Work to be completed.
An exact reproduction of all the data is needed, with no images in it.

[Supplied information — start]

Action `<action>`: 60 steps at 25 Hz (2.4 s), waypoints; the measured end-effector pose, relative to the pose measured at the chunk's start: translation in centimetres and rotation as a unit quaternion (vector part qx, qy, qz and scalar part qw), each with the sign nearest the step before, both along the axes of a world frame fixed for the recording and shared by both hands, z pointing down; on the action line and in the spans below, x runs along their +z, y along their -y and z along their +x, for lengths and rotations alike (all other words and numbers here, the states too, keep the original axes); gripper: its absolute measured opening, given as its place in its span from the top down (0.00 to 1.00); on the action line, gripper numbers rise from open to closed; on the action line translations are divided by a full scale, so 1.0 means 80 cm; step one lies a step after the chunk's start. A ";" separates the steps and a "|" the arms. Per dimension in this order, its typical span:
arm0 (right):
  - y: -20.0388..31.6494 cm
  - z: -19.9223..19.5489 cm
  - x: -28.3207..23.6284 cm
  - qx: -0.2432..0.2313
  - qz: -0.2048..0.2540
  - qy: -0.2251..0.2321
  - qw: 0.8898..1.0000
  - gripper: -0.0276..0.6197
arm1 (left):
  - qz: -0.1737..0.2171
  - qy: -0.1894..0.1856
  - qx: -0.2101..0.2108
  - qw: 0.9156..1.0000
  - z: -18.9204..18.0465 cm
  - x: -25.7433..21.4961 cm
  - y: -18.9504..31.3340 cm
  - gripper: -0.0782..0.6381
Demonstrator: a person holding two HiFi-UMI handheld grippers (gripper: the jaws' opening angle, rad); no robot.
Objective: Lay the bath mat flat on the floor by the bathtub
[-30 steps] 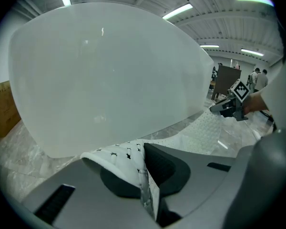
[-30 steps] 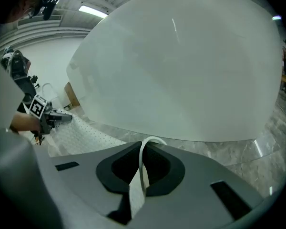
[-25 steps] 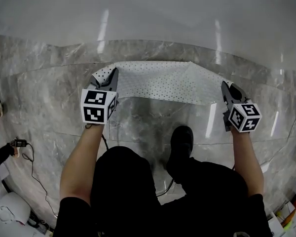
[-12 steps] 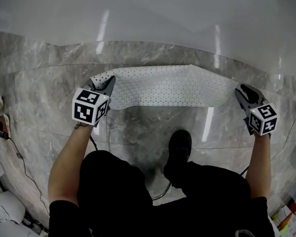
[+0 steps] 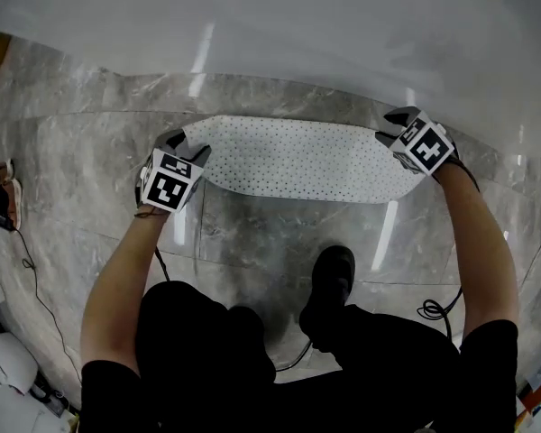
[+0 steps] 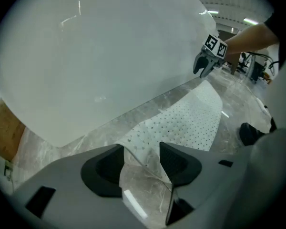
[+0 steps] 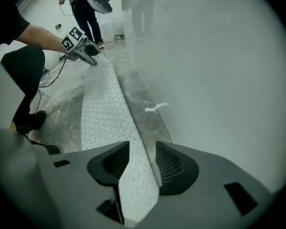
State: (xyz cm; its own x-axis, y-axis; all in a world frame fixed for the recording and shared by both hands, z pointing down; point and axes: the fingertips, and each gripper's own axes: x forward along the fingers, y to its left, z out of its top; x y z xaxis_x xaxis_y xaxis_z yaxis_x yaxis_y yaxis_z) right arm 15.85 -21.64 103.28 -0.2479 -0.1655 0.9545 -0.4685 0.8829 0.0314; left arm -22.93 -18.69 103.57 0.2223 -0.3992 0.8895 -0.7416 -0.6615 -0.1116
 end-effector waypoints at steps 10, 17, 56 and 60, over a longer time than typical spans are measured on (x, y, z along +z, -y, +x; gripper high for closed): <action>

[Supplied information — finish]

Exercise output.
Action `<action>`: 60 steps at 25 Hz (2.4 s), waypoints; the measured end-effector pose, relative to the pose measured at the chunk's start: translation in centimetres and rotation as a unit quaternion (vector part qx, qy, qz and scalar part qw), each with the sign nearest the step before, both along the axes of a world frame fixed for the recording and shared by both hands, z pointing down; on the action line and in the spans below, x runs along their +z, y along their -y and z along their +x, for lengths and rotations alike (all other words and numbers here, the states too, keep the original axes); gripper: its absolute measured opening, given as its place in its span from the top down (0.00 to 1.00); on the action line, gripper numbers rise from open to closed; on the action line translations are divided by a full scale, so 1.0 means 80 cm; step one lies a step after the chunk's start. A ";" separates the steps and a "|" the arms. Per dimension in this order, its typical span:
arm0 (right):
  - y: -20.0388..31.6494 cm
  - z: -19.9223..19.5489 cm
  - x: -28.3207..23.6284 cm
  - qx: -0.2432..0.2313
  - qz: -0.2048..0.2540
  - qy: -0.2251..0.2321
  - qw: 0.8898..1.0000
  - gripper: -0.0276..0.6197
arm1 (left):
  - qz: -0.1737..0.2171
  - qy: -0.1894..0.1856
  - qx: -0.2101..0.2108
  - qw: 0.9156..1.0000
  - z: -18.9204..18.0465 cm
  - x: -25.7433..21.4961 cm
  - y: -18.9504..31.3340 cm
  - gripper: -0.0782..0.6381
Demonstrator: a person holding two HiFi-UMI handheld grippers (gripper: the jaws' opening angle, rad); no robot.
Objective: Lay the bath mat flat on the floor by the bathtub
[-30 steps] 
[-30 steps] 
[-25 steps] 
[-12 steps] 
[+0 steps] 
[+0 steps] 
[+0 steps] 
State: (xyz cm; its own x-axis, y-axis; all in a world frame fixed for the recording and shared by both hands, z pointing down; point and axes: the fingertips, and each gripper's own axes: x forward along the fingers, y to its left, z out of its top; x y z xaxis_x xaxis_y xaxis_z yaxis_x yaxis_y yaxis_z) right arm 15.85 -21.64 103.28 -0.2479 -0.1655 0.9545 -0.4685 0.8829 0.0314; left arm -22.93 -18.69 103.57 0.2223 -0.3992 0.8895 -0.7416 -0.6615 -0.1116
 end-effector waypoints at steps 10, 17, 56 and 60, over a longer time than typical spans are measured on (x, y, z along +z, -y, +x; gripper high for closed): <action>

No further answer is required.